Именно потому для Ван Гога речь шла не о том, чтобы учиться чему-то уже апробированному и общезначимому, какой-то сумме знаний, приемов и навыков, которыми обладал любой ученик любой Академии или школы и которых ему, по мнению всех окружающих, не хватало. Ему нужна была работа, живя которой и в которой он продвигался бы к воссоединению Ван Гога-человека и Ван Гога-художника, души Ван Гога и глаз Ван Гога, чувства Ван Гога и руки Ван Гога.

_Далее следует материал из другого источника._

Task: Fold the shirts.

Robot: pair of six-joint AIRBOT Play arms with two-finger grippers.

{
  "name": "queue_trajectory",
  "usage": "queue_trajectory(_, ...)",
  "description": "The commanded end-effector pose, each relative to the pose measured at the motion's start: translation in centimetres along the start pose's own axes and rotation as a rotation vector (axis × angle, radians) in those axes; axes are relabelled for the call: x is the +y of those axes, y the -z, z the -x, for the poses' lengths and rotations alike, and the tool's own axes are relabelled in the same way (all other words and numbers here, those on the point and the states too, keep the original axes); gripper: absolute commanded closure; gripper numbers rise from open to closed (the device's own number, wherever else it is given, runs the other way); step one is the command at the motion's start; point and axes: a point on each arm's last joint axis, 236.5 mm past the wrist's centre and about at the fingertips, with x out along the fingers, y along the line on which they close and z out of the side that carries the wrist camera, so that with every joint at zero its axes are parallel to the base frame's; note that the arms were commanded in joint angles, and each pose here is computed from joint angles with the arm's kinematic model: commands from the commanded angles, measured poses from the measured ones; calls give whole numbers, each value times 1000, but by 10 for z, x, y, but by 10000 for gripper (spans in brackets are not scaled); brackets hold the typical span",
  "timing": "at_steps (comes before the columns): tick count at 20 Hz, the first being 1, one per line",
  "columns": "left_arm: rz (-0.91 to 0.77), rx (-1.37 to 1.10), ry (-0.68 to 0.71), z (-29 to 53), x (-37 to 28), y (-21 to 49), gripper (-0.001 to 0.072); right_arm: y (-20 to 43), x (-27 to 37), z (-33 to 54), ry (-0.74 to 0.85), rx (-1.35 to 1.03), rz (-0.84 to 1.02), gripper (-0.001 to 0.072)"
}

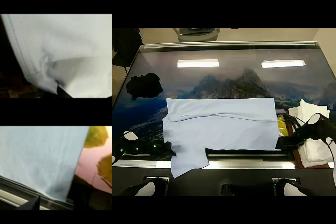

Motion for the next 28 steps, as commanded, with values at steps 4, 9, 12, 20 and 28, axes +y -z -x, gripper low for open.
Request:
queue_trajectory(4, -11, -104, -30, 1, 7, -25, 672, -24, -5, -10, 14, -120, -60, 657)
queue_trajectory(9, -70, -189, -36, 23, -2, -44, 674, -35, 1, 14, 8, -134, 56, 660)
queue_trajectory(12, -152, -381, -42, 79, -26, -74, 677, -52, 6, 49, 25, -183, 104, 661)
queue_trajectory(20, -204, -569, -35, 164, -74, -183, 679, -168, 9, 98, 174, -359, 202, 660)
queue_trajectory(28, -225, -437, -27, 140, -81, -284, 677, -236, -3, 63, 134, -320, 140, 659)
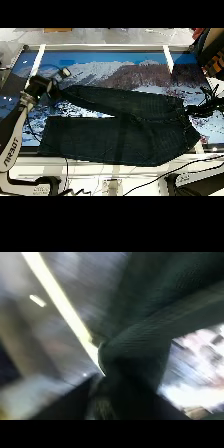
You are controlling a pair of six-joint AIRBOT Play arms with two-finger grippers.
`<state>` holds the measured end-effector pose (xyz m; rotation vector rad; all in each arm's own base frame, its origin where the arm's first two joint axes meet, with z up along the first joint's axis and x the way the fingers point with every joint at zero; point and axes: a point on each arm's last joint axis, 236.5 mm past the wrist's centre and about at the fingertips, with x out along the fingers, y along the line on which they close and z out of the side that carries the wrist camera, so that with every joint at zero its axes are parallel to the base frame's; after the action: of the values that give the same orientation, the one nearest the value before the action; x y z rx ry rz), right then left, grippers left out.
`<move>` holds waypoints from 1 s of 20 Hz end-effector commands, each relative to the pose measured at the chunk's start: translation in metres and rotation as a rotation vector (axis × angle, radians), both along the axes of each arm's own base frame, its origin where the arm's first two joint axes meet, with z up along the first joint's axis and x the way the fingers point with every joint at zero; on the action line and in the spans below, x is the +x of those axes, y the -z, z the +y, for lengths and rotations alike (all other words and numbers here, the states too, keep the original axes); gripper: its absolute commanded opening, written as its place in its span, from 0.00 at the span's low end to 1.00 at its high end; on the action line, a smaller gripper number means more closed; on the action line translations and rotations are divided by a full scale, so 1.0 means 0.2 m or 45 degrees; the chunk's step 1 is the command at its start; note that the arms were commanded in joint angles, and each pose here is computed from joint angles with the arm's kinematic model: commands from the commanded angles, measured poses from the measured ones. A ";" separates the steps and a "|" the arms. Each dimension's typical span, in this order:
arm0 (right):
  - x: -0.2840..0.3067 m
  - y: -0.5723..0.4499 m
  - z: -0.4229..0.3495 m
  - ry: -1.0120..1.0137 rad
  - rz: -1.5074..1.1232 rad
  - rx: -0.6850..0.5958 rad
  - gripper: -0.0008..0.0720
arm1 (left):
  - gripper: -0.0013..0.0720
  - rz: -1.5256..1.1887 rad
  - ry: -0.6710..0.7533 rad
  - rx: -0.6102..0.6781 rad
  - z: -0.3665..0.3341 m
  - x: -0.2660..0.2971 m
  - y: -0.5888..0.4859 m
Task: Fold the clothes and pants, and hang the long-sleeved shirts on hangers.
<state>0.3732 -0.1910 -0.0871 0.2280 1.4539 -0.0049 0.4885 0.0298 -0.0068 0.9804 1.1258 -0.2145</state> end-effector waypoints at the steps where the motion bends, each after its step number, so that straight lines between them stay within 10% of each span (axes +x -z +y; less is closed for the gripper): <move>1: 0.00 0.00 0.00 0.002 -0.004 -0.003 0.82 | 0.92 0.286 -0.153 -0.003 0.04 -0.25 0.33; 8: 0.02 0.00 -0.02 0.006 -0.025 -0.019 0.82 | 0.91 -0.199 -0.292 -0.055 0.14 0.01 -0.15; 14: 0.02 0.00 -0.03 0.005 -0.025 -0.026 0.82 | 0.91 -0.643 -0.710 -0.541 0.32 -0.06 -0.67; 15: 0.02 0.00 -0.03 0.005 -0.025 -0.026 0.82 | 0.83 -0.581 -0.820 -0.629 0.36 -0.11 -0.60; 17: 0.02 0.00 -0.03 0.005 -0.025 -0.026 0.82 | 0.13 -0.440 -1.035 -0.781 0.43 -0.22 -0.44; 20: 0.03 0.00 -0.03 0.007 -0.032 -0.031 0.82 | 0.07 -0.327 -1.294 -0.864 0.56 -0.35 -0.26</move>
<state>0.3777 -0.1957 -0.0871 0.2138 1.4341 -0.0197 0.4419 0.1299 0.0699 0.0419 0.9939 0.2796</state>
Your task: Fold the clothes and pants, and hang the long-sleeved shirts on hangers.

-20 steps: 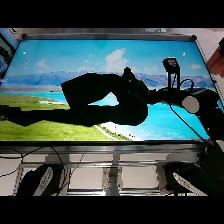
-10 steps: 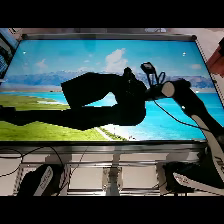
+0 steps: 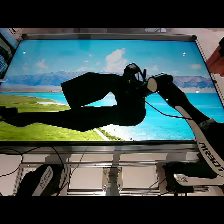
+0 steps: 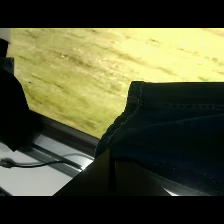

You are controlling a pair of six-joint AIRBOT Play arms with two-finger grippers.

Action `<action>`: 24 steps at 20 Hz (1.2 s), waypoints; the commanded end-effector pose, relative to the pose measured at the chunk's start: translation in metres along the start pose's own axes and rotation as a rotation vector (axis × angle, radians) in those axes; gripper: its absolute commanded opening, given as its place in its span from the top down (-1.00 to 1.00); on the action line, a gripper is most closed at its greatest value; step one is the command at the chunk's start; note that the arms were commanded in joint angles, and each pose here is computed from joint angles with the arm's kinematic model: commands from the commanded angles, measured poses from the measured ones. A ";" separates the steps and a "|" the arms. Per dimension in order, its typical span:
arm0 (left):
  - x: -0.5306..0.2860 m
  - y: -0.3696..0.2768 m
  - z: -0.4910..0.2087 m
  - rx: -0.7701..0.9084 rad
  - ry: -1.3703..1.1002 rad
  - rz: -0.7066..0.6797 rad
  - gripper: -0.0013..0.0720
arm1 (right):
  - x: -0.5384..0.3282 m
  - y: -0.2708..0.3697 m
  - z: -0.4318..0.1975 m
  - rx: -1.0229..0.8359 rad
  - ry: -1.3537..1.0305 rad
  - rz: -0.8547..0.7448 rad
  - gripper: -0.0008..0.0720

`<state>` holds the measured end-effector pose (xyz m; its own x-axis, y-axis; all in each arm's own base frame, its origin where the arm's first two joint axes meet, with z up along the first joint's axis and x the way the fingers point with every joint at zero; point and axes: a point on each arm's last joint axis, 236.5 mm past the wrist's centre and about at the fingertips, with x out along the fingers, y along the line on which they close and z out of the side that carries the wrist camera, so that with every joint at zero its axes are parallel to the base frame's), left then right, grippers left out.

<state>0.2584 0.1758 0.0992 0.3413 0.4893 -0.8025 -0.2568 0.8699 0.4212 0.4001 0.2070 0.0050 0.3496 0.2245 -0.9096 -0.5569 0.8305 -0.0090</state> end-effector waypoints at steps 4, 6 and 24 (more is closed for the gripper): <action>0.001 -0.001 -0.001 0.002 0.006 -0.001 0.88 | 0.042 -0.004 -0.019 -0.055 0.115 -0.100 -0.55; 0.001 -0.001 -0.001 0.002 0.006 -0.001 0.88 | 0.049 -0.016 -0.017 -0.030 0.105 -0.152 -0.36; 0.021 -0.019 -0.010 0.080 0.094 -0.061 0.89 | -0.221 -0.271 -0.151 0.733 0.019 -0.449 0.90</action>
<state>0.2601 0.1722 0.0818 0.2964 0.4570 -0.8386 -0.1909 0.8887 0.4169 0.3972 -0.0905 0.1315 0.4144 -0.1980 -0.8883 0.0985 0.9801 -0.1725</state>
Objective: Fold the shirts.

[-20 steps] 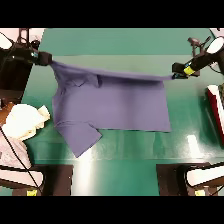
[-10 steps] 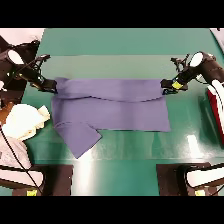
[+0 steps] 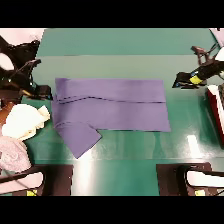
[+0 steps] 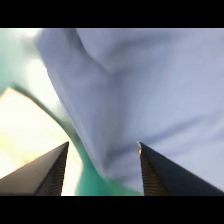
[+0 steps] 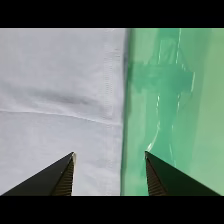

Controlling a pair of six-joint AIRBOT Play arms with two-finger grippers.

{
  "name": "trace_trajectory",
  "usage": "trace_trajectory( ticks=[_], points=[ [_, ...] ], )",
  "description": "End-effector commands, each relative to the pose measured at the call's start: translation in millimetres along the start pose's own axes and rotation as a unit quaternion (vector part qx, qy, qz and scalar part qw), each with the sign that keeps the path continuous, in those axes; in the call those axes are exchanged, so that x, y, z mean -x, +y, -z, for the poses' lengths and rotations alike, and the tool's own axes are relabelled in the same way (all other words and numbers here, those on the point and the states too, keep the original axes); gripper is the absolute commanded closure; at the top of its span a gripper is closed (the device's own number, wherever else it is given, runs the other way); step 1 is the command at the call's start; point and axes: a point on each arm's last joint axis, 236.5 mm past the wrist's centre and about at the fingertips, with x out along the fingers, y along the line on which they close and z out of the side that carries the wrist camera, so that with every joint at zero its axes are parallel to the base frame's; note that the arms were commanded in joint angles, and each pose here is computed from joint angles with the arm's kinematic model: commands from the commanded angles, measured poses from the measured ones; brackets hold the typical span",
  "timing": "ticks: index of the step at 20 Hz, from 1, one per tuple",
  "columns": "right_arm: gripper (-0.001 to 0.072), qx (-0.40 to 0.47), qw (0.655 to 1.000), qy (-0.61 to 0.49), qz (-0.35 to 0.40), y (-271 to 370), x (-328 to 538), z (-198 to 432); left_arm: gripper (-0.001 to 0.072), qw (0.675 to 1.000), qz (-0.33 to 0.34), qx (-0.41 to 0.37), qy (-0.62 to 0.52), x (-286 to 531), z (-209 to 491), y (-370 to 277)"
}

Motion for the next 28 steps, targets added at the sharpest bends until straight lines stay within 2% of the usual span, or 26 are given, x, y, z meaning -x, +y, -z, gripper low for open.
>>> trace_trajectory(
  ticks=[1, 5, 9, 19, 28],
  points=[
    [0.0241, -0.010, 1.000, -0.021, 0.003, -10.4, 19.3, -1.4, 0.0202, 0.998, 0.021, 0.062, 0.004, -7.2, 66.2, -16.3],
    [0.0241, 0.011, 1.000, -0.027, 0.001, -1.5, 16.4, -5.2, 0.0203, 0.991, 0.047, 0.125, 0.012, -29.1, 140.4, -33.4],
    [0.0241, 0.030, 0.999, -0.035, -0.002, 8.8, 14.7, -8.2, 0.0203, 0.982, 0.087, 0.158, 0.052, -52.1, 173.7, -51.8],
    [0.0241, 0.025, 0.999, -0.033, 0.000, 3.7, 15.6, -7.9, 0.0203, 0.968, 0.119, 0.219, 0.035, -92.3, 180.4, -59.1],
    [0.0241, 0.025, 0.999, -0.033, -0.001, 3.8, 15.6, -7.6, 0.0204, 0.966, 0.122, 0.230, 0.007, -94.9, 166.0, -57.1]
  ],
)
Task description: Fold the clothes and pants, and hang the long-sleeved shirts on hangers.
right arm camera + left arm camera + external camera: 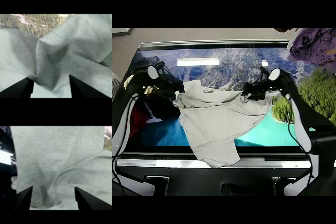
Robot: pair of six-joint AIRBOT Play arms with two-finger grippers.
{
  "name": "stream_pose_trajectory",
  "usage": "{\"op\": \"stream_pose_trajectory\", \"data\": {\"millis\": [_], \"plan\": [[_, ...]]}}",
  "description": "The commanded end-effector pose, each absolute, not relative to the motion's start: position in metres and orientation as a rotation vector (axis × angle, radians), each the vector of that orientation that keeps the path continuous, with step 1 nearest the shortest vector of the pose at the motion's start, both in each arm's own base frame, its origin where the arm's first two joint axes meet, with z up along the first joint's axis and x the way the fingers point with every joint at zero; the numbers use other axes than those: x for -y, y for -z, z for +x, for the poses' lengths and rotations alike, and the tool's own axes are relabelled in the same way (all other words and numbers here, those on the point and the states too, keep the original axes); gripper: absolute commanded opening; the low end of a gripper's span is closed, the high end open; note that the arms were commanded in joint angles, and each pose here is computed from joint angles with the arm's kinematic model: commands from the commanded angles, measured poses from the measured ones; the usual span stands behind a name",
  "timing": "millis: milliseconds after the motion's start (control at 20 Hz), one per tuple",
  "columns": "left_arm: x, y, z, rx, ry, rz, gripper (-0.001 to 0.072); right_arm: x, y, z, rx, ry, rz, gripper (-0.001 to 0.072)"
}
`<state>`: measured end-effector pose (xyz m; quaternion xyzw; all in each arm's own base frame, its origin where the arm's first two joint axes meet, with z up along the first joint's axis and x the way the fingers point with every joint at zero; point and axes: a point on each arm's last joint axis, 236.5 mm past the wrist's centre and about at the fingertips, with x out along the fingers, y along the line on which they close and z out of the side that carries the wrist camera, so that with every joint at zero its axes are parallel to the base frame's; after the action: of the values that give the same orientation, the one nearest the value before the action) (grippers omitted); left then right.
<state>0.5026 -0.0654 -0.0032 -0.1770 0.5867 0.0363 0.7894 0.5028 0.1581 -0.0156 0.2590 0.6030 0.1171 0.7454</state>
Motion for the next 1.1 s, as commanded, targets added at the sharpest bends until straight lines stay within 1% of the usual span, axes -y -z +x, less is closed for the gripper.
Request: {"op": "stream_pose_trajectory", "data": {"millis": [0, 50, 150, 300, 400, 500, 800, 1000, 1050], "plan": [[0.034, -0.038, 0.485, -1.239, -0.098, -0.397, 0.0600, -0.079, -0.029, 0.509, -1.224, -0.240, 0.564, 0.0519], [0.023, -0.052, 0.478, -1.228, -0.102, -0.392, 0.0600, -0.040, -0.040, 0.508, -1.189, -0.206, 0.570, 0.0519], [0.007, -0.068, 0.457, -1.213, -0.127, -0.427, 0.0600, 0.023, -0.037, 0.493, -1.191, -0.146, 0.624, 0.0519], [0.003, -0.063, 0.418, -1.245, -0.148, -0.441, 0.0599, 0.058, -0.005, 0.465, -1.225, -0.142, 0.817, 0.0518], [0.008, -0.049, 0.395, -1.297, -0.149, -0.438, 0.0599, 0.061, 0.022, 0.454, -1.237, -0.127, 0.868, 0.0518], [0.011, -0.037, 0.384, -1.342, -0.151, -0.434, 0.0600, 0.052, 0.040, 0.455, -1.247, -0.146, 0.872, 0.0518], [0.012, -0.028, 0.379, -1.368, -0.154, -0.434, 0.0599, 0.024, 0.076, 0.486, -1.209, -0.179, 0.928, 0.0517], [0.013, -0.028, 0.379, -1.368, -0.161, -0.447, 0.0599, -0.003, 0.095, 0.496, -1.217, -0.206, 0.905, 0.0514], [0.015, -0.027, 0.374, -1.392, -0.180, -0.482, 0.0599, -0.010, 0.100, 0.497, -1.227, -0.210, 0.892, 0.0446]]}}
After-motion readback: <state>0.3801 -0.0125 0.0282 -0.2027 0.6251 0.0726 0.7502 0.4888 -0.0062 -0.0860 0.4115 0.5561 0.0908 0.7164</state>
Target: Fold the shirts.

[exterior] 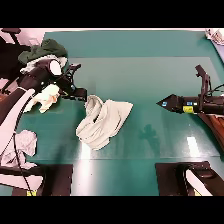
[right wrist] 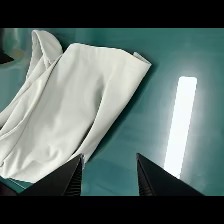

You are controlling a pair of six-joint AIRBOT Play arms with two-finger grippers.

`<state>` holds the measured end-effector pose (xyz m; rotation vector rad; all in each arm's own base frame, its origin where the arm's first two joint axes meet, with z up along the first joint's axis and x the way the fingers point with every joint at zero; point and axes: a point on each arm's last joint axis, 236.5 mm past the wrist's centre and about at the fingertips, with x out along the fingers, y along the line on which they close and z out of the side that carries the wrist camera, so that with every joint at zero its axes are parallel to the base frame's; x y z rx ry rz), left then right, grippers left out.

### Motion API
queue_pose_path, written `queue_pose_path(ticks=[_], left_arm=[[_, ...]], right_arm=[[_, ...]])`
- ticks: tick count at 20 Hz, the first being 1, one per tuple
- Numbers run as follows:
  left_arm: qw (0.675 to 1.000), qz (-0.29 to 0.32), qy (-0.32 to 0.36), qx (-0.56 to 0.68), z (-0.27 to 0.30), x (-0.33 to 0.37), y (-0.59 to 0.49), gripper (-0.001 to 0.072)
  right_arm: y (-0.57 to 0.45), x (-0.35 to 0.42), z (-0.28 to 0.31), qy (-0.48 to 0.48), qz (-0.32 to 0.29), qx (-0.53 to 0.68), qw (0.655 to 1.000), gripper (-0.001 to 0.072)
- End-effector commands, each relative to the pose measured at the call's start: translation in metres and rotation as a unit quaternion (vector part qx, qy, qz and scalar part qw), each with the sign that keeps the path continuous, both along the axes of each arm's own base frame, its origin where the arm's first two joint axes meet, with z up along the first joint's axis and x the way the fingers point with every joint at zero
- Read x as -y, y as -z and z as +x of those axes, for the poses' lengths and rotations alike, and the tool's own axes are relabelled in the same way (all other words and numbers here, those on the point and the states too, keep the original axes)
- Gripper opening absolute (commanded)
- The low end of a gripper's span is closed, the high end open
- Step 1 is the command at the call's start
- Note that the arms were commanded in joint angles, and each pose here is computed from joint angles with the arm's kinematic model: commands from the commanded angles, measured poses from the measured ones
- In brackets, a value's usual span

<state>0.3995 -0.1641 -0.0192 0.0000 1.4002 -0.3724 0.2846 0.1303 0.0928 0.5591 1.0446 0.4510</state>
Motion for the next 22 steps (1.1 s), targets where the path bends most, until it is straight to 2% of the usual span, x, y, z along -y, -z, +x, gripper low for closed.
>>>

Все это не значило, однако, что цель Ван Гога сводилась к простому самовыражению. И если бы он ограничил себя задачей индивидуального "монолога", его работа осталась бы за пределами истории искусства, на уровне безымянного самоучки, такого, каких всегда много. Но он хотел быть услышанным и понятым. Личность его "разомкнута" в мир, открыта навстречу людям, и потому в диалоге ищет взаимообщения, взаимораскрытия. Для Ван Гога вопрос заключался в том, чтобы овладеть приемами изображения, позволяющими рассчитывать на диалог. Не самовыражение, а приведение объективно предметного языка живописи в соответствие со своим духовным миром - вот его цель. Ему нужен язык, способный к диалогу, язык, переводящий представления и категории мировоззрения в план предметно конкретных, материальных форм.
Этот "разрыв", столь разительный в начале его пути, как мы увидим, никогда до конца не был преодолен художником, но именно наличие его и создавало тот мощный творческий стимул, благодаря которому Ван Гог за какие-нибудь десять лет прошел столь плодотворный путь.